From the line that contains "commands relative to" to the final line below, both included, print each line exactly and skip the pictures.

━━━━━ Given information ━━━━━

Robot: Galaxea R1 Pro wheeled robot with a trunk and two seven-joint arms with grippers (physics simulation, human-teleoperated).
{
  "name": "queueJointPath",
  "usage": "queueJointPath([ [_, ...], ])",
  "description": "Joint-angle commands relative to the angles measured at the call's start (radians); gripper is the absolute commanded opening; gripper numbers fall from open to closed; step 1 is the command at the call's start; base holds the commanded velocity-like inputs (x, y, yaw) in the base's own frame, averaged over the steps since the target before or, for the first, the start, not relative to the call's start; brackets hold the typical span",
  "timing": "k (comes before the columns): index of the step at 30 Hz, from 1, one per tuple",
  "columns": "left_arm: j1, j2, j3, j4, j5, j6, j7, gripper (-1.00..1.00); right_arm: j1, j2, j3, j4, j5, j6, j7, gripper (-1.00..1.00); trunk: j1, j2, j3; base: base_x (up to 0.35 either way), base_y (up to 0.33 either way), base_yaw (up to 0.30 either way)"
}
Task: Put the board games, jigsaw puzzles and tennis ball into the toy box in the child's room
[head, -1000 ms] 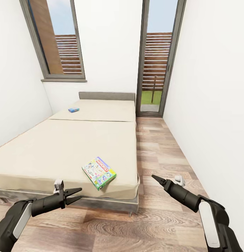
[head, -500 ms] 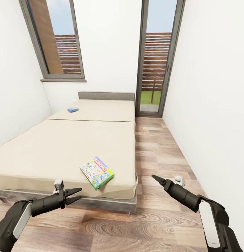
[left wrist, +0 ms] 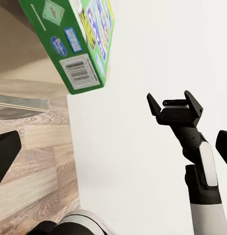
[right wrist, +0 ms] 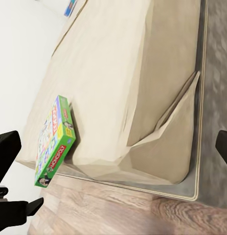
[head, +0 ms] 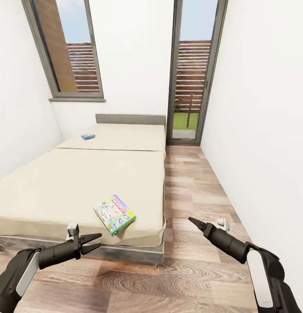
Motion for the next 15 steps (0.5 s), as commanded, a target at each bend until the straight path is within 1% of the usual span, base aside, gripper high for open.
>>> queueJointPath([
  [1, 0.0, 0.0, 0.001, 0.0, 0.002, 0.007, -0.002, 1.0, -0.001, 0.001, -0.003, 0.0, 0.003, 0.006, 0.006, 1.0, 0.0, 0.0, -0.001, 0.0, -0.008, 0.0],
  [6, 0.0, 0.0, 0.004, 0.0, 0.002, 0.007, -0.002, 1.0, -0.001, 0.001, -0.003, 0.0, 0.003, 0.006, 0.006, 1.0, 0.0, 0.0, -0.001, 0.022, -0.003, 0.0],
  [11, 0.0, 0.0, 0.005, 0.0, 0.001, 0.007, -0.001, 1.0, -0.001, 0.001, -0.003, 0.001, 0.003, 0.0, 0.006, 1.0, 0.0, 0.0, -0.001, 0.156, 0.024, 0.0],
  [15, 0.0, 0.0, 0.005, 0.0, 0.001, 0.007, -0.001, 1.0, -0.001, 0.0, -0.002, 0.001, 0.003, -0.034, 0.006, 1.0, 0.0, 0.0, -0.001, 0.098, 0.01, 0.0],
])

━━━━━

- _Exercise output_:
  "description": "Joint-angle commands relative to the angles measured at the call's start (radians); gripper is the absolute commanded opening; gripper numbers fall from open to closed; step 1 is the command at the call's start; base holds the commanded velocity-like inputs (x, y, yaw) in the base's own frame, averaged over the steps since the target before or, for the first, the start, not relative to the call's start; brackets hold the typical span",
  "timing": "k (comes before the columns): index of the step at 30 Hz, from 1, one per tuple",
  "columns": "left_arm: j1, j2, j3, j4, j5, j6, j7, gripper (-1.00..1.00); right_arm: j1, j2, j3, j4, j5, j6, j7, gripper (-1.00..1.00); trunk: j1, j2, j3; base: base_x (up to 0.35 either way), base_y (up to 0.33 either way), base_yaw (up to 0.30 either way)"
}
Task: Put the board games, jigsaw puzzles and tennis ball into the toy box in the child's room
[head, -1000 ms] 
[head, -500 ms] 
[left wrist, +0 ms] 
[right wrist, +0 ms] 
[head, +0 ms] 
Motion for the next 15 steps (0.5 s), as commanded, a target at each bend until the straight path is within 1% of the usual span, base aside, gripper high for open.
>>> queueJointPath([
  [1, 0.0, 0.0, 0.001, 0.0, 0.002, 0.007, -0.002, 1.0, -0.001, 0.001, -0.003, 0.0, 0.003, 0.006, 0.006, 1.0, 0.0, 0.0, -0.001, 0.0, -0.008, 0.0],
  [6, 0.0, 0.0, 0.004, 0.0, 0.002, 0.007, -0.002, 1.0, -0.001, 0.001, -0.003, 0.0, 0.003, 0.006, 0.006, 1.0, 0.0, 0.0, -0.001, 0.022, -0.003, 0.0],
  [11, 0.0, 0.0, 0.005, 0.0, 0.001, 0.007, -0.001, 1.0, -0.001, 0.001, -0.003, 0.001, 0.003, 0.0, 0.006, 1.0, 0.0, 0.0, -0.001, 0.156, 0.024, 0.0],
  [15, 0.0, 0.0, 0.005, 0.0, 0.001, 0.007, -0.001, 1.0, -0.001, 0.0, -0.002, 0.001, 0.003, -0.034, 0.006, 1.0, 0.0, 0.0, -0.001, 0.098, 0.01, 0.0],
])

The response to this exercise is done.